Data Processing Agreement

⚠️ Important: This document is a draft template for informational purposes. It has not been reviewed by a lawyer. Before going live with paying customers, please have this reviewed by a legal professional familiar with EU/Slovenian law and GDPR requirements.

1. Parties and Purpose

This Data Processing Agreement ("DPA") is entered into between:

Data Controller: The accommodation provider ("Customer") who has subscribed to the Hilberton service
Data Processor: Hilberton ("we", "us"), operator of the Hilberton platform

This DPA forms part of the Terms of Service and governs the processing of personal data by the Processor on behalf of the Controller, in accordance with Article 28 of the GDPR.

2. Subject Matter and Nature of Processing

The Processor provides a channel management software platform. In this context, the Processor processes personal data of the Controller's guests solely to provide the contracted Service.

Nature of processing: Storage, retrieval, transmission (to booking platforms and government authorities), and deletion of guest personal data.

3. Categories of Data Subjects and Personal Data

3.1 Data Subjects

Guests and visitors of the Controller's accommodation properties.

3.2 Categories of Personal Data Processed

Data category	Examples	Processing purpose
Identity data	Full name, date of birth, gender, nationality	Reservation management, government reporting
Contact data	Email address, phone number	Booking confirmations, communication
Identity document data	Document type, number, country of issue, expiry date	Government reporting (eTurizem, eVisitor)
Stay data	Check-in/out dates, room type, number of guests	Reservation management, tourism statistics
Financial data	Booking price, payment source	Revenue reporting (no card data stored)

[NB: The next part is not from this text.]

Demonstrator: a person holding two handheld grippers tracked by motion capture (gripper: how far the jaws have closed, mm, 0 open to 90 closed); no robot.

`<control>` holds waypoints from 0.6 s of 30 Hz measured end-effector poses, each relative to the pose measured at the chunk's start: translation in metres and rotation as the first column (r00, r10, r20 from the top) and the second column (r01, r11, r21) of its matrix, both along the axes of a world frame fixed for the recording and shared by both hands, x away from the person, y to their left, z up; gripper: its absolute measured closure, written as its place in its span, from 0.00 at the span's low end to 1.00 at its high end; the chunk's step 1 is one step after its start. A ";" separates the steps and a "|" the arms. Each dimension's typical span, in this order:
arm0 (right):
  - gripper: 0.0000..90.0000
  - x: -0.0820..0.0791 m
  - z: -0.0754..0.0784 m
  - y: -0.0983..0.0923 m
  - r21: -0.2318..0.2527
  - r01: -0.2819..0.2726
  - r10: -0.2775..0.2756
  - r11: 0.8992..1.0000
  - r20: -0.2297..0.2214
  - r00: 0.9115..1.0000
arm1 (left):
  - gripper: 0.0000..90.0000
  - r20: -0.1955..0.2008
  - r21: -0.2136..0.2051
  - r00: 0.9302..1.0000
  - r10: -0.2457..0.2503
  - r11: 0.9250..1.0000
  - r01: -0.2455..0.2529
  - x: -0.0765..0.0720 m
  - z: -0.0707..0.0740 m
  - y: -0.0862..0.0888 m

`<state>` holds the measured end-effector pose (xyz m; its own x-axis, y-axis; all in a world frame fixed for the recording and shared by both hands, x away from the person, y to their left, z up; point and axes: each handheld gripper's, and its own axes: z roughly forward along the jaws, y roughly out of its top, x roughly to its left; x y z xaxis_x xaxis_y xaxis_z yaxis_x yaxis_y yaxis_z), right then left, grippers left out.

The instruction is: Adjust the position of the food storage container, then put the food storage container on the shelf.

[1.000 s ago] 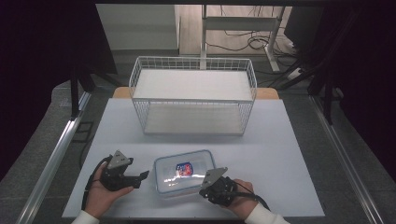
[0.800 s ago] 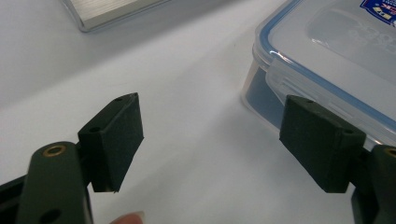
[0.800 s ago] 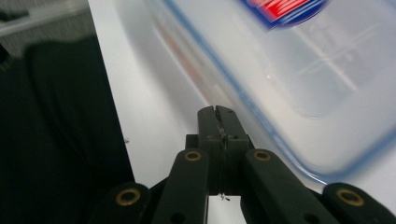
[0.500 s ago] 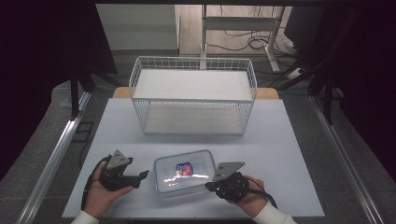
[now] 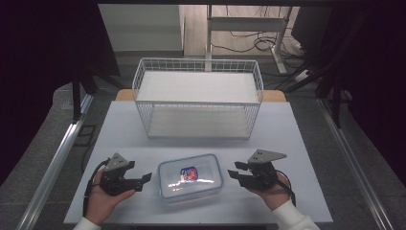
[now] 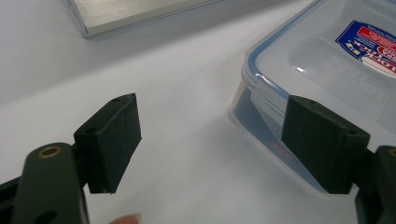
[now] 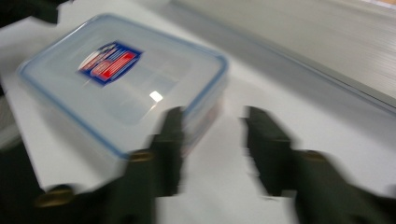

4. Obligations of the Processor

The Processor shall:

Process personal data only on documented instructions from the Controller (i.e., use of the Service)
Ensure that persons authorised to process the data are subject to confidentiality obligations
Implement appropriate technical and organisational security measures (Article 32 GDPR)
Not engage sub-processors without prior written authorisation from the Controller (see Section 6)
Assist the Controller in responding to data subject rights requests
Assist the Controller in ensuring compliance with Articles 32–36 GDPR
Delete or return all personal data at the end of the service relationship, at the Controller's choice
Make available all information necessary to demonstrate compliance and cooperate with audits

5. Obligations of the Controller

The Controller shall:

Ensure a lawful basis exists for processing guest personal data
Inform guests about the use of Hilberton for processing their data (e.g., in a privacy notice at check-in)
Ensure the accuracy and completeness of data entered into the Service
Not instruct the Processor to process data in a manner that would violate applicable law
Be responsible for compliance with their obligations as Data Controller under GDPR

6. Sub-Processors

The Controller provides general authorisation for the use of the following sub-processors:

Sub-processor	Location	Role
Resend Inc.	USA (SCCs)	Transactional email delivery
Database hosting provider (TBD)	EU	Infrastructure and storage
AJPES (Slovenia)	Slovenia	eTurizem government reporting
Ministarstvo turizma (Croatia)	Croatia	eVisitor government reporting

The Processor will notify the Controller of any intended changes to sub-processors with at least 14 days' notice, giving the Controller the opportunity to object.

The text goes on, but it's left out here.